As a demonstration during my clinical practice days, I would find ear mites in a young puppy or kitten, take a cotton swab of the material and place it under a microscope. Family members, especially children, could readily understand why their pet was scratching vigorously almost all its waking moments. The six-legged and hairy mites were using the pets ear canal as a playground and feeding place, creating severe irritation to the skin inside the ear canal.
Signs of Ear Mites
Ear mites can cause intense irritation of the ear canal. Signs of ear mite infestation includes excessive head shaking and scratching of the ears with a hind foot, or rubbing on any and all surfaces to seek relief. Pets may scratch to such extent they create bleeding sores on or around their ears and head. In heavy infestations, mites can leave the ear and cause infestations on the head and surrounding body parts, which can lead to dermatitis. A brown or black ear discharge is common with ear mite infestations, and secondary infections caused by bacteria and yeast frequently occur.
Cats may have what seem to appear as significant lesions with dark accumulations of ear wax and sometimes even blood in their ears (left). It’s not unusual for one or two mites to cause these severs symptoms. However, other cats may have clean ear canals and as many as 50 or 60 mites present in each ear. Still other cats may have a thousand mites in each ear and yet exhibit few, if any outward signs. The only way to diagnose these cases is by microscopic examination done by your veterinarian. Sometimes excessive scratching causes a rupture in a blood vessel in the flap of the ear causing the formation of a pocket of blood under the skin called a hematoma. This condition requires surgery to mend the ear and frequently leads to scar tissue to form on the ear flap.
Treatment of Ear Mites
Treatment of ear mites in both dogs and cats involves thorough ear canal cleaning and medication to kill all stages of the mites. The life cycle is short as it is only 28 days from mite egg to adult mites. So it might take a month or more to kill all stages of the mite life cycle. Look at the ears for dark discharge or unusual loss of hair from excessive scratching. It’s important to look for coat abnormalities each time you groom and/or bathe your pet.

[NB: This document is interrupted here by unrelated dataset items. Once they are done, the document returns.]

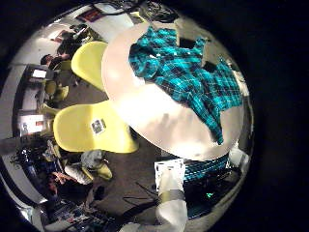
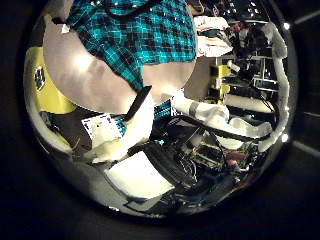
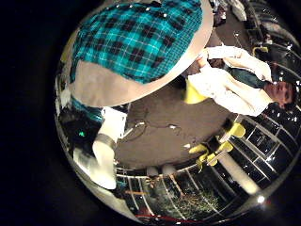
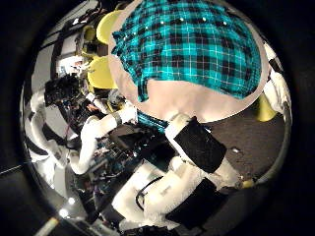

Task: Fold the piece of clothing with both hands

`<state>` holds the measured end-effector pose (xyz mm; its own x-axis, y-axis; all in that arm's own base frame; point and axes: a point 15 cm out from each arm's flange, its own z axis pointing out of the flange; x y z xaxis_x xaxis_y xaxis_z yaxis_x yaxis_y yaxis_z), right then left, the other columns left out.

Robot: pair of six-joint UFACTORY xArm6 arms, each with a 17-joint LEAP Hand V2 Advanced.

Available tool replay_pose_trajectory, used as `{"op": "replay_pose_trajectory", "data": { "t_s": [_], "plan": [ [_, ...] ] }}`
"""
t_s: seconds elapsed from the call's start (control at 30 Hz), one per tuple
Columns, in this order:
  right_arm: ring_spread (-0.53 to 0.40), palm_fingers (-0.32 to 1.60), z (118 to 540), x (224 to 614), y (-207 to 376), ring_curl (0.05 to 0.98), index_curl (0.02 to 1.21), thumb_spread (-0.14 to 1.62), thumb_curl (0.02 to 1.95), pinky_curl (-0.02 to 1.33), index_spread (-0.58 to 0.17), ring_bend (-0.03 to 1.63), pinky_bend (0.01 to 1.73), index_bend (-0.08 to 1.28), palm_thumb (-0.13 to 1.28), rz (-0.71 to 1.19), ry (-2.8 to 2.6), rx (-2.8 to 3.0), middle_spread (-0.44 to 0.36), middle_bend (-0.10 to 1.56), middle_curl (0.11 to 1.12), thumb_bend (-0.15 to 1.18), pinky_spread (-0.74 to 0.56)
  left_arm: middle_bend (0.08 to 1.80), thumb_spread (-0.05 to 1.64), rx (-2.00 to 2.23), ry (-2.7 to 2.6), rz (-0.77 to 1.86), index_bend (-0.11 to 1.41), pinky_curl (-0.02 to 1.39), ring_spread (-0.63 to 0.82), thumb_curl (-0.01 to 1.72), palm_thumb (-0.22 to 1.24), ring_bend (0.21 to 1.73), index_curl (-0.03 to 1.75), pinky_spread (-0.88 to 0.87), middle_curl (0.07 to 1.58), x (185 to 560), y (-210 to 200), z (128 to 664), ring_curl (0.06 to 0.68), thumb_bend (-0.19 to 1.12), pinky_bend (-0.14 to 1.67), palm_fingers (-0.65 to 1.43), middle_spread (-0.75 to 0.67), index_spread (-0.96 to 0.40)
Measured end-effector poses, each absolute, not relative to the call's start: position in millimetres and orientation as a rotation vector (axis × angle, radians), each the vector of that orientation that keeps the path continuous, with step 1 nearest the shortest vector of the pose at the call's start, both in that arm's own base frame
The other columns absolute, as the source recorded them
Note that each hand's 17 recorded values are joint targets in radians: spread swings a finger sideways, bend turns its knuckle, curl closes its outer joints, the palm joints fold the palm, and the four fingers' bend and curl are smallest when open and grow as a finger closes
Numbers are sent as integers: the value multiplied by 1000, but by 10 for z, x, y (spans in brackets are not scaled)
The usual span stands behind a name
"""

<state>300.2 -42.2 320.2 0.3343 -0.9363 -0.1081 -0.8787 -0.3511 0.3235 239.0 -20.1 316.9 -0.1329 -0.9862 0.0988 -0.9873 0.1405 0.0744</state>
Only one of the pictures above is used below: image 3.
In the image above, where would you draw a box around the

Prompt treatment of any parasite lessens your pets’ discomfort, decreases chances of disease transmission, and may reduce the incidences of home infestation. If you have more than one pet in the household, be sure to have your veterinarian check them all for ear mites or other external parasites. Some parasites cycle among pets, making control of infestations difficult unless all other pets are treated as well. Your veterinarian can offer technical advice on how to clean your pets’ ears, and which medications may be most effective and safe. Be especially careful when applying insecticides to cats, as cats are particularly sensitive to many of these products. Never use a product that is not approved for cats because the results can be lethal.
Although ear mite infestations seldom cause lasting problems for your dog or cat, it’s important to recognize and treat this issue as quickly as possible. Your veterinarian will diagnose the problem and recommend treatment that best suits your pet.